The at-risk player held the superior pocket pair, and he maintained the lead through both the A1010 flop and 2 turn. Unfortunately for them, the J spiked on the river to give Boghean a full house and to eliminate a player in 482nd place, just two spots shy of the money!
Brutal Spot for Poker Legend Kenna James
On Day 3 in Level 20 (25,000/50,000/50,000) just 138 players remained when poker legend Kenna James raised to 105,000 under the gun and Sam Rashid defended the big blind to see a flop of QQJ.
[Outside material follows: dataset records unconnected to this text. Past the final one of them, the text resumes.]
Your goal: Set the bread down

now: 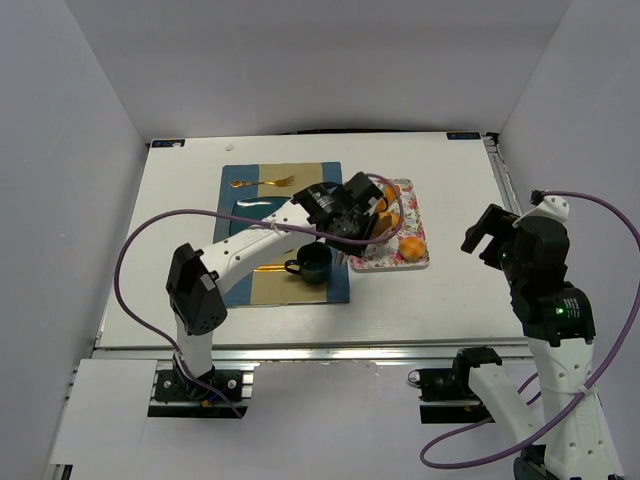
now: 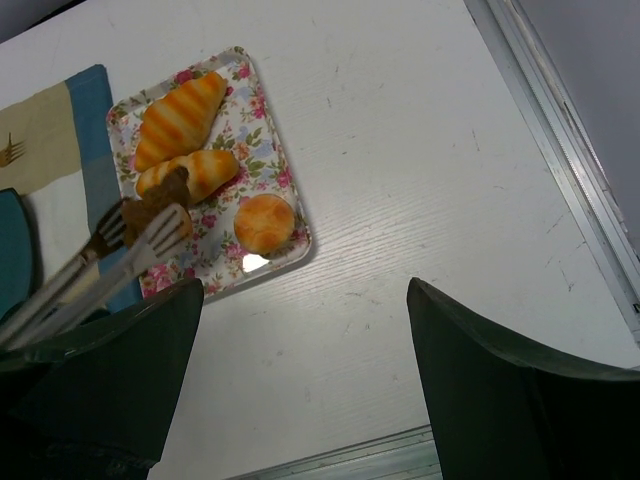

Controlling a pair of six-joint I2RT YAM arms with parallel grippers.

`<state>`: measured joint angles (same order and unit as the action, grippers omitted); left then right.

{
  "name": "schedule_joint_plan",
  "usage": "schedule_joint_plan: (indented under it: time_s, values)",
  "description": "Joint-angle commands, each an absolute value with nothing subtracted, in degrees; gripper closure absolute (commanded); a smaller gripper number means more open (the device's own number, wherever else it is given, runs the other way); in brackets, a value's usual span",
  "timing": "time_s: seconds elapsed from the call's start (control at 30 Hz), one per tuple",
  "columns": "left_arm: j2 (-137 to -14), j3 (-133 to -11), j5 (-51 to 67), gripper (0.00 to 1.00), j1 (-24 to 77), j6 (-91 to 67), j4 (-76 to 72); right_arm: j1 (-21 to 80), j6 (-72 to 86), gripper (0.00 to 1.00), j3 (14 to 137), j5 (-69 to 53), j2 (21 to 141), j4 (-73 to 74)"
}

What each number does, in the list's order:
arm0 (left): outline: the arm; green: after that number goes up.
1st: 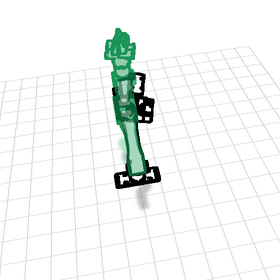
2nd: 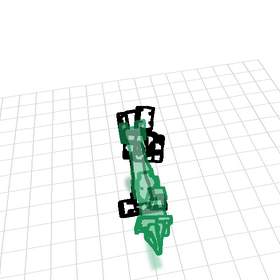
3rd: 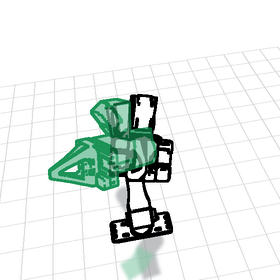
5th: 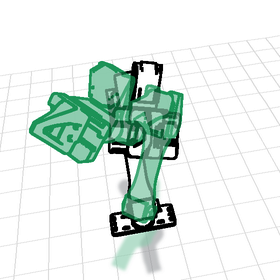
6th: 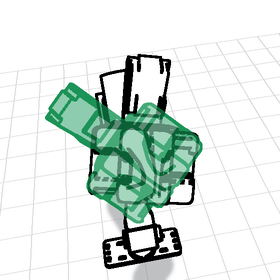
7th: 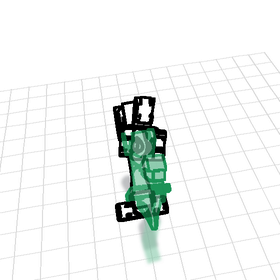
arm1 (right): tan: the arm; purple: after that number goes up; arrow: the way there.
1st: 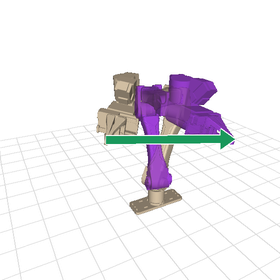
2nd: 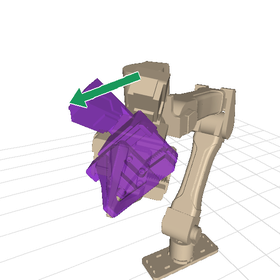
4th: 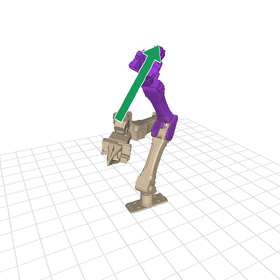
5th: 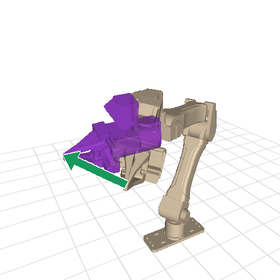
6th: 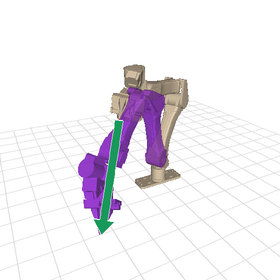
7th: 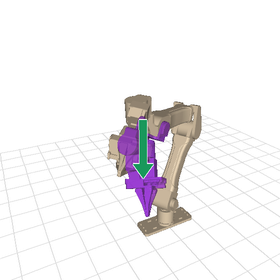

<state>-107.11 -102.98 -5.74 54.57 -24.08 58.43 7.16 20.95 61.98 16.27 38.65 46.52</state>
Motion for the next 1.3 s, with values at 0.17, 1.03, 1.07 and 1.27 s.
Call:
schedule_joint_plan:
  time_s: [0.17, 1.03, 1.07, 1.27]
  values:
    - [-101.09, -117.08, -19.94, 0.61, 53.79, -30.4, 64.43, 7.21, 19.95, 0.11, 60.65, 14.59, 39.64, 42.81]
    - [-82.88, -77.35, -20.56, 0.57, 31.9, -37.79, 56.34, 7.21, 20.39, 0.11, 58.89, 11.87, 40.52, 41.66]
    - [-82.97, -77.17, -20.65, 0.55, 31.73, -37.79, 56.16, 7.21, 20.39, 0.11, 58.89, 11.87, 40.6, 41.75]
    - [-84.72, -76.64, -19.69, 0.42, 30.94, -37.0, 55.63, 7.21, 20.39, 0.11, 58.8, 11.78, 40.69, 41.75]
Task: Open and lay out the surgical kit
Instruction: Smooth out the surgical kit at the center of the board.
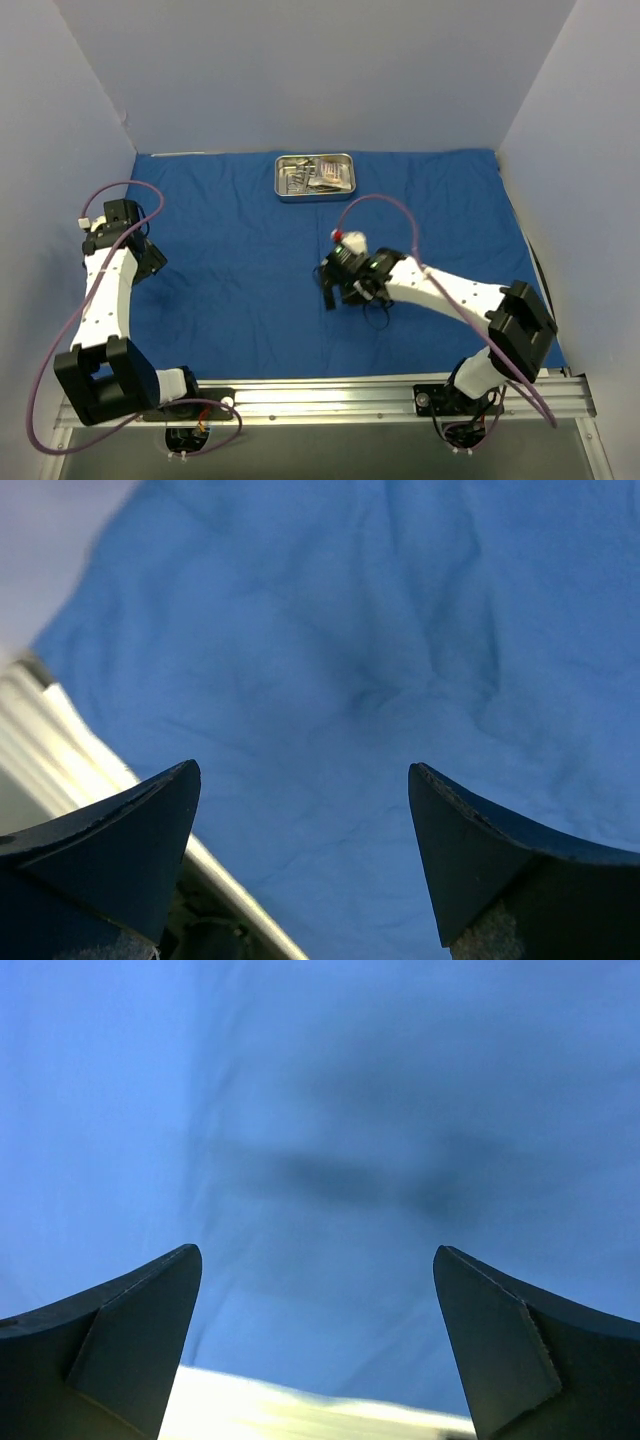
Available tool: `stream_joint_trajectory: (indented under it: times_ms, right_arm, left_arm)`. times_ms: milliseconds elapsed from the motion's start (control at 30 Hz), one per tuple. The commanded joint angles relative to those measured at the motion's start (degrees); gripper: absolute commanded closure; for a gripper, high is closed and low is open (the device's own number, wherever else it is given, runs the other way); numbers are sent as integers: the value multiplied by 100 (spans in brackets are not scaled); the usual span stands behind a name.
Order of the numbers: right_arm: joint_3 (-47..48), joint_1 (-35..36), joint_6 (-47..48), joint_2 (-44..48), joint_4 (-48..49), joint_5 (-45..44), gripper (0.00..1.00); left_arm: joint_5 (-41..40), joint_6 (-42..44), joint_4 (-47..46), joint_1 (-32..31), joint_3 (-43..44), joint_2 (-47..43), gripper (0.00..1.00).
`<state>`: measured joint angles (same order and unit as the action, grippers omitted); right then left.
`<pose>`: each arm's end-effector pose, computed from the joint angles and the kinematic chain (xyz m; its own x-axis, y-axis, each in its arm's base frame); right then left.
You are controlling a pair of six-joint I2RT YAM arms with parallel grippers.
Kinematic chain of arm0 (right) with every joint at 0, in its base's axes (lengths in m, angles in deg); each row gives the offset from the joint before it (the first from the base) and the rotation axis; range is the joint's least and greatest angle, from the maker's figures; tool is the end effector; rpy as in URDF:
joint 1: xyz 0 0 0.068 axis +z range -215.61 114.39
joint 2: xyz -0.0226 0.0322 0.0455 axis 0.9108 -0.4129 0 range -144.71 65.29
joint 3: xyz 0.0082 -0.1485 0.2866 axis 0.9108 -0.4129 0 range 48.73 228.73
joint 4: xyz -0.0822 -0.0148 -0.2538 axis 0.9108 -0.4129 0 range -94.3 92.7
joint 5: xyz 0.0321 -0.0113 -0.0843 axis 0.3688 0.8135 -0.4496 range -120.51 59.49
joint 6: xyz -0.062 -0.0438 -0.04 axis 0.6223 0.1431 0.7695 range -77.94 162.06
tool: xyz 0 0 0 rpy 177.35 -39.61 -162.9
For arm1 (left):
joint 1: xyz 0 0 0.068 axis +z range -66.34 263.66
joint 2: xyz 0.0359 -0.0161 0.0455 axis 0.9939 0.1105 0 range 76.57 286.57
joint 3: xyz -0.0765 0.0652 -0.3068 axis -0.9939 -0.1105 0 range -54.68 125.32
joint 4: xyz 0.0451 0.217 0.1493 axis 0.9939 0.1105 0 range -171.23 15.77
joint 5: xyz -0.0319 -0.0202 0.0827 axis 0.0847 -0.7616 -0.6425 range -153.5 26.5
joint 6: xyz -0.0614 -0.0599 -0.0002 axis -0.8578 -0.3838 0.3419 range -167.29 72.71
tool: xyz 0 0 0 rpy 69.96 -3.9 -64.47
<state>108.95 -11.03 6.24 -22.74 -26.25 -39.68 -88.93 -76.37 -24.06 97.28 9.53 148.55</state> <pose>0.2074 0.2707 0.2404 -0.8342 -0.1763 -0.5226 -0.3278 0.9205 0.2128 0.2252 0.0879 0.3100 -0.5800 -0.5923 -0.5592 -0.7683 0.6259 0.1340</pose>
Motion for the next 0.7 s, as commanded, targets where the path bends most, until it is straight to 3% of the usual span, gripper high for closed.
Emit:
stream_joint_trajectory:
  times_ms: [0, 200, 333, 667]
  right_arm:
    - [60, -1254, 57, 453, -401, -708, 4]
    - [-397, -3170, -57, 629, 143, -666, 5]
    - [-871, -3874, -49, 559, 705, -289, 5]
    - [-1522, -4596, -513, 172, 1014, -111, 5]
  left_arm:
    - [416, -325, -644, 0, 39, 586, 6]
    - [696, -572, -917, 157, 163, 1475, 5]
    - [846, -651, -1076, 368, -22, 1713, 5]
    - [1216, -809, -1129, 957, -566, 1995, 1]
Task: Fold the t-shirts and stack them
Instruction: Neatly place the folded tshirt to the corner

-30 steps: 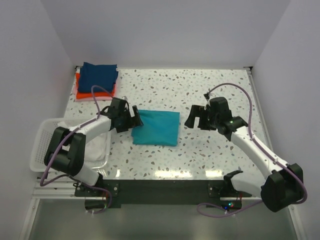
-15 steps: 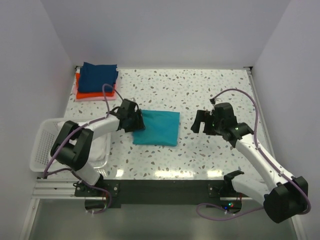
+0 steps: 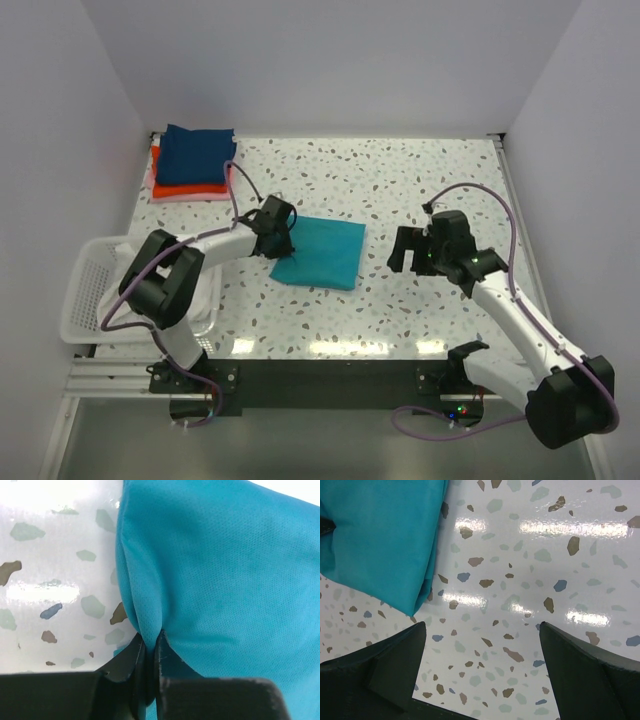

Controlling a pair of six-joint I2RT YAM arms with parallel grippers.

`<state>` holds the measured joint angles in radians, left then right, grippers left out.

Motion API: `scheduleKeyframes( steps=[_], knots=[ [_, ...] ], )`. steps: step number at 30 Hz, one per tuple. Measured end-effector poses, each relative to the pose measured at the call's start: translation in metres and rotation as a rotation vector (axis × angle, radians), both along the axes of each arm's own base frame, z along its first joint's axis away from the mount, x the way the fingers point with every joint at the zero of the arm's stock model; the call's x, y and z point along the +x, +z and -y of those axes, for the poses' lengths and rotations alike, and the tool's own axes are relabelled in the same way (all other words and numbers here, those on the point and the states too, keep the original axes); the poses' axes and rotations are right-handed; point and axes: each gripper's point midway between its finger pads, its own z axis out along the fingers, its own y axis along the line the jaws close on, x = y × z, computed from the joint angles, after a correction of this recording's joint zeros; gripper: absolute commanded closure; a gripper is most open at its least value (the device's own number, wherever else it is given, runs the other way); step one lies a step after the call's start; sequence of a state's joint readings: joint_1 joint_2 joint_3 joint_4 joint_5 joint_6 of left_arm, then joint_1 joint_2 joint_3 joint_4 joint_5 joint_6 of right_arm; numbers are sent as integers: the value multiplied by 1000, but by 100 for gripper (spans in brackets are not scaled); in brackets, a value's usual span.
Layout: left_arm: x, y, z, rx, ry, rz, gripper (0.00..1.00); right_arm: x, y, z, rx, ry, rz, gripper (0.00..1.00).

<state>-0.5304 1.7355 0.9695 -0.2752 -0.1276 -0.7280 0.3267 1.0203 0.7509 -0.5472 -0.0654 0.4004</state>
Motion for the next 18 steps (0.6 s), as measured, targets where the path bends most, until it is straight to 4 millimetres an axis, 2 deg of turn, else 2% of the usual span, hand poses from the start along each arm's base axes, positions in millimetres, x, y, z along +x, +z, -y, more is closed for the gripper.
scheduleKeyframes(
  steps=[8, 14, 18],
  knots=[
    [16, 4, -3, 91, 19, 4, 100, -1, 2, 6, -10, -3, 20, 1],
    [35, 13, -29, 297, 44, 5, 100, -3, 7, 9, -13, 0, 60, 1],
    [55, 28, -45, 431, 55, 48, 100, -3, 9, 11, -18, -5, 83, 1]
  ],
)
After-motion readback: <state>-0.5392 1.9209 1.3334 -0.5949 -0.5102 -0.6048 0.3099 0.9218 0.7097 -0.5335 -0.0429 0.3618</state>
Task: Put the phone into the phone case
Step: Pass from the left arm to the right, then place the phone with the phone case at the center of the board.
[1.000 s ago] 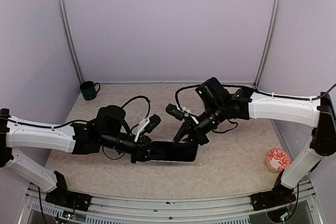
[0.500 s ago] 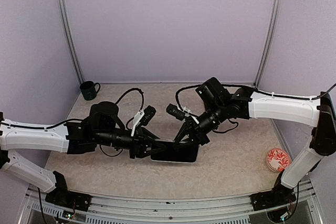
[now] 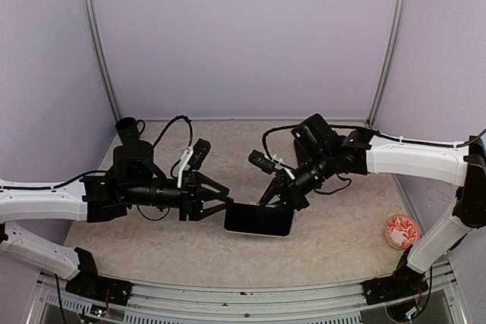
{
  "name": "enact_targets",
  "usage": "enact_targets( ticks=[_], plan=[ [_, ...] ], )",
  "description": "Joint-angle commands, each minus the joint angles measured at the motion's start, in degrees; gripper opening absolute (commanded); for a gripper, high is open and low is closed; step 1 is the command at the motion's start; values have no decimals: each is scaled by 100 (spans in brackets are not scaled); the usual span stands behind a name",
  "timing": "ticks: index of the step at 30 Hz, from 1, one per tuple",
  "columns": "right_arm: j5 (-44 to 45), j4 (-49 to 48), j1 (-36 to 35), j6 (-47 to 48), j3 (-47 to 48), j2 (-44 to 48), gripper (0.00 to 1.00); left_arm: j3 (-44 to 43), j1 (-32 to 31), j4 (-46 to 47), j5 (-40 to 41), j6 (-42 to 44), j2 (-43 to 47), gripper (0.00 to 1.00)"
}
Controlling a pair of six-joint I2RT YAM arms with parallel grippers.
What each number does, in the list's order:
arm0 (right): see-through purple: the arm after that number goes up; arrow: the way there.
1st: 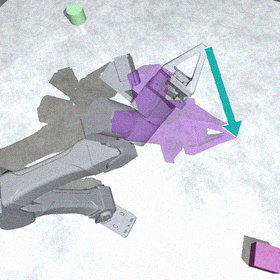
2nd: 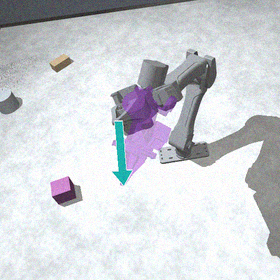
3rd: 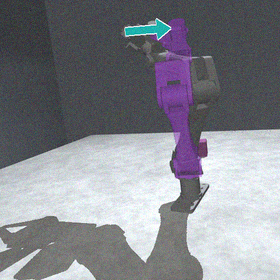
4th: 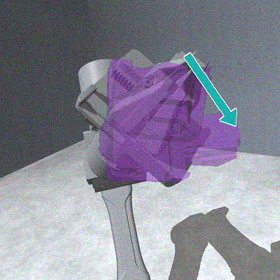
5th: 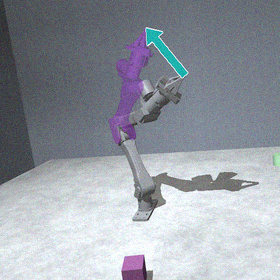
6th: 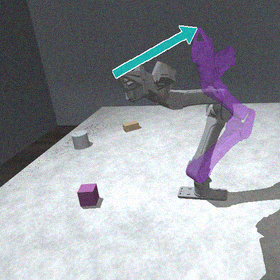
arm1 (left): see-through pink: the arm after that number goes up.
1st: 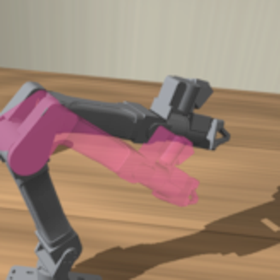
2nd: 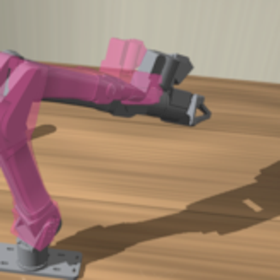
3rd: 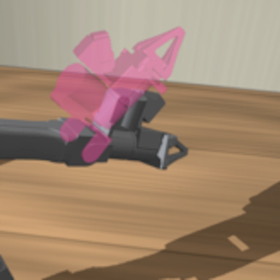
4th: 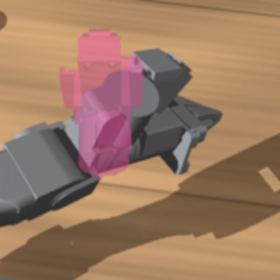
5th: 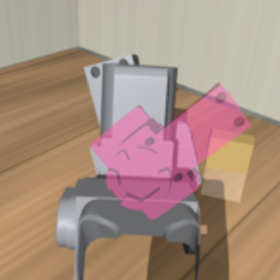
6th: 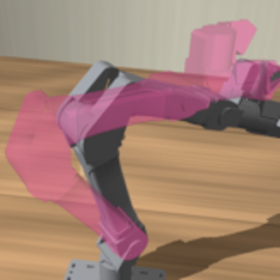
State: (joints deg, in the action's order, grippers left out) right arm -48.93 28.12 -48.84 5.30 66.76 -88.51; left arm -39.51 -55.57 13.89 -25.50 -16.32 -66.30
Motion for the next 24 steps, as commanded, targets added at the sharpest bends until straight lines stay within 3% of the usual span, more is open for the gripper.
enact_targets(
  ticks=[1, 9, 12, 15, 19, 21, 24],
  plan=[
    [-318, -326, 48, -88, -28, 353, 0, -43, 11, -76, 47, 28, -138, 50],
    [-372, -385, 59, -116, -66, 430, 0, -154, -38, -198, 147, 94, -470, 48],
    [-360, -384, 59, -126, -67, 416, 0, -146, -54, -126, 148, 85, -523, 35],
    [-329, -385, 75, -139, -64, 390, 0, -145, -57, -98, 227, 78, -509, 13],
    [-252, -409, 98, -205, -54, 357, 0, -136, -58, -58, 312, 59, -498, 0],
    [-213, -424, 119, -241, -50, 352, 0, -123, -54, -37, 331, 45, -498, 6],
    [-60, -498, 173, -358, -47, 377, 0, -83, -51, -32, 517, -6, -478, 34]
  ],
)
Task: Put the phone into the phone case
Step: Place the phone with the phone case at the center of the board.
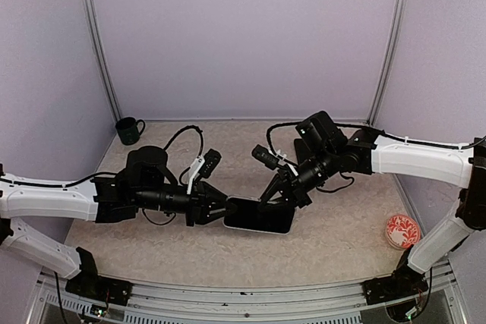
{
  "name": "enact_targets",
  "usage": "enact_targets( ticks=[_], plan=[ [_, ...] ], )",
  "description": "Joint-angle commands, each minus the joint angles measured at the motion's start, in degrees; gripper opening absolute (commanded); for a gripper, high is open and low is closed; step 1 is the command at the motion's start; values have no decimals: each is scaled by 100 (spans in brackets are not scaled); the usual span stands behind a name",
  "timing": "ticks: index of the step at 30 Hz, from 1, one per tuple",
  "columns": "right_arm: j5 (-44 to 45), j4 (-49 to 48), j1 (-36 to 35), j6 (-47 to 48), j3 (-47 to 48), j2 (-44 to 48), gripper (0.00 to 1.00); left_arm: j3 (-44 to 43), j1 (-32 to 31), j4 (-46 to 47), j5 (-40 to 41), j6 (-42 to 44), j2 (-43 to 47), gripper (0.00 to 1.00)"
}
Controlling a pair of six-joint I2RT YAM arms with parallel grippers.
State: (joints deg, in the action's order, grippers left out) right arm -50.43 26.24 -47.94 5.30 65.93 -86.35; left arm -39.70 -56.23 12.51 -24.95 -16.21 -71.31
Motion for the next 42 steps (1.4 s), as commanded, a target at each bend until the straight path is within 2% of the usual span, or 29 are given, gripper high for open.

Rashid checked and James bet 200,000. Rashid then check-raised to 400,000 and called when James three-bet to 800,000. When the 5 appeared on the turn, Rashid checked and James bet 1 million. Rashid once again woke up with a check-raise and this time it was to 2.43 million, which barely had James covered.
James hit the tank hard and burned through all of his 30-second time extensions before he called with the AQ for trip queens with the best kicker. Unfortunately for him, he was looking for an ace as Rashid tabled the QJ for the flopped nuts.
The 6 on the river wasn't what James needed and he had to settle for 138th place and $34,100 in prize money.